The Openrouter MCP server is an implementation of the Model Context Protocol that connects your AI agent to Openrouter. It provides structured and secure access so your agent can perform Openrouter operations on your behalf through a secure, permission-based interface.
With Composio's managed implementation, you don't have to create your own developer app. For production, if you're building an end product, we recommend using your own credentials. The managed server helps you prototype fast and go from 0-1 faster.

## Step-by-step Guide

### 1. Prerequisites

Before starting, make sure you have:
- A Google API key for Gemini models
- A Composio account and API key
- Python 3.9 or later installed
- Basic familiarity with Python

### 1. Getting API Keys for Google and Composio

Google API Key
- Go to [Google AI Studio](https://aistudio.google.com/app/apikey) and create an API key.
- Copy the key and keep it safe.

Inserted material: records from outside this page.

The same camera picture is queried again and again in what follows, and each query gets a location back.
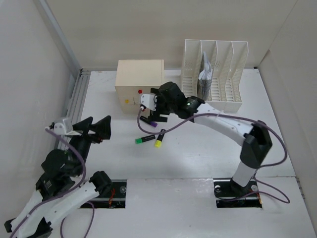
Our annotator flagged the cream top drawer red knob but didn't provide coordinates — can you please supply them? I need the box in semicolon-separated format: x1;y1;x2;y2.
115;86;158;97

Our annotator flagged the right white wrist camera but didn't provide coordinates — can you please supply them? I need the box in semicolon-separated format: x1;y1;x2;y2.
140;94;157;111

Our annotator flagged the drawer with yellow knob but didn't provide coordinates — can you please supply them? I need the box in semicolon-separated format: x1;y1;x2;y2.
119;96;135;107

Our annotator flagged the yellow cap black marker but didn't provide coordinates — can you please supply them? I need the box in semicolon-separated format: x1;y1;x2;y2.
155;129;166;148

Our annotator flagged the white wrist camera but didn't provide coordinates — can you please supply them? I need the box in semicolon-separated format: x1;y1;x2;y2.
140;94;157;111
51;117;73;135

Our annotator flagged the green cap black marker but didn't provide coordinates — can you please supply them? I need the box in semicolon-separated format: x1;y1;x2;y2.
135;135;156;144

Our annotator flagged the drawer with blue knob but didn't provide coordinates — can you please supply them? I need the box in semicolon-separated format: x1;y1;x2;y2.
132;95;140;114

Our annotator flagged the white plastic file organizer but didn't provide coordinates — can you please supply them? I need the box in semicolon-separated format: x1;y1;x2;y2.
180;39;249;113

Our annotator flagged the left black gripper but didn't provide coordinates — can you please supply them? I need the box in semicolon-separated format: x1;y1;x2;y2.
68;115;111;175

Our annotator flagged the grey black booklet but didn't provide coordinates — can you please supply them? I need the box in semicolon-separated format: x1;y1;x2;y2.
198;51;213;101

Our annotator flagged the cream wooden drawer cabinet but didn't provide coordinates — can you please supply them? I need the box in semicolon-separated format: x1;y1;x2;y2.
115;59;164;114

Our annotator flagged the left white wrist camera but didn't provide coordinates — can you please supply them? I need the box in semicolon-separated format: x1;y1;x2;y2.
51;117;73;135

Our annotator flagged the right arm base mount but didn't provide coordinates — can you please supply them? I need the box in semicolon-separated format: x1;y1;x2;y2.
213;178;262;208

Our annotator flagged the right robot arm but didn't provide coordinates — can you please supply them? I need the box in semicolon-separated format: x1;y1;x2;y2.
140;82;272;195

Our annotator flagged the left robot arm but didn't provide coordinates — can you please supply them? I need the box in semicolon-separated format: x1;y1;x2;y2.
4;116;112;238

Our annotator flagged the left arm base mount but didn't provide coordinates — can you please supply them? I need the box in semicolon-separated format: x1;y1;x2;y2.
89;179;127;209

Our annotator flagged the aluminium frame rail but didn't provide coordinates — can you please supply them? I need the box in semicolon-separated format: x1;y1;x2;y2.
37;0;90;169

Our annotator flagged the purple cap black marker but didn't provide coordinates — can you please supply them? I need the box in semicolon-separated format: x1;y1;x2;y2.
140;116;158;127

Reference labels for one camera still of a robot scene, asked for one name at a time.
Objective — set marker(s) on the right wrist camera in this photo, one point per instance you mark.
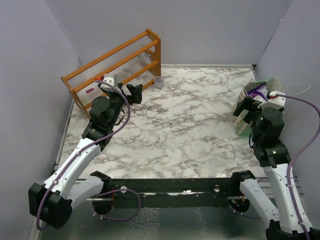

You will put this in GOOGLE_API_KEY.
Composio API Key and User ID
- Log in to the [Composio dashboard](https://dashboard.composio.dev?utm_source=toolkits&utm_medium=framework_docs).
- Go to Settings → API Keys and copy your Composio API key. Use this for COMPOSIO_API_KEY.
- Decide on a stable user identifier to scope sessions, often your email or a user ID. Use this for COMPOSIO_USER_ID.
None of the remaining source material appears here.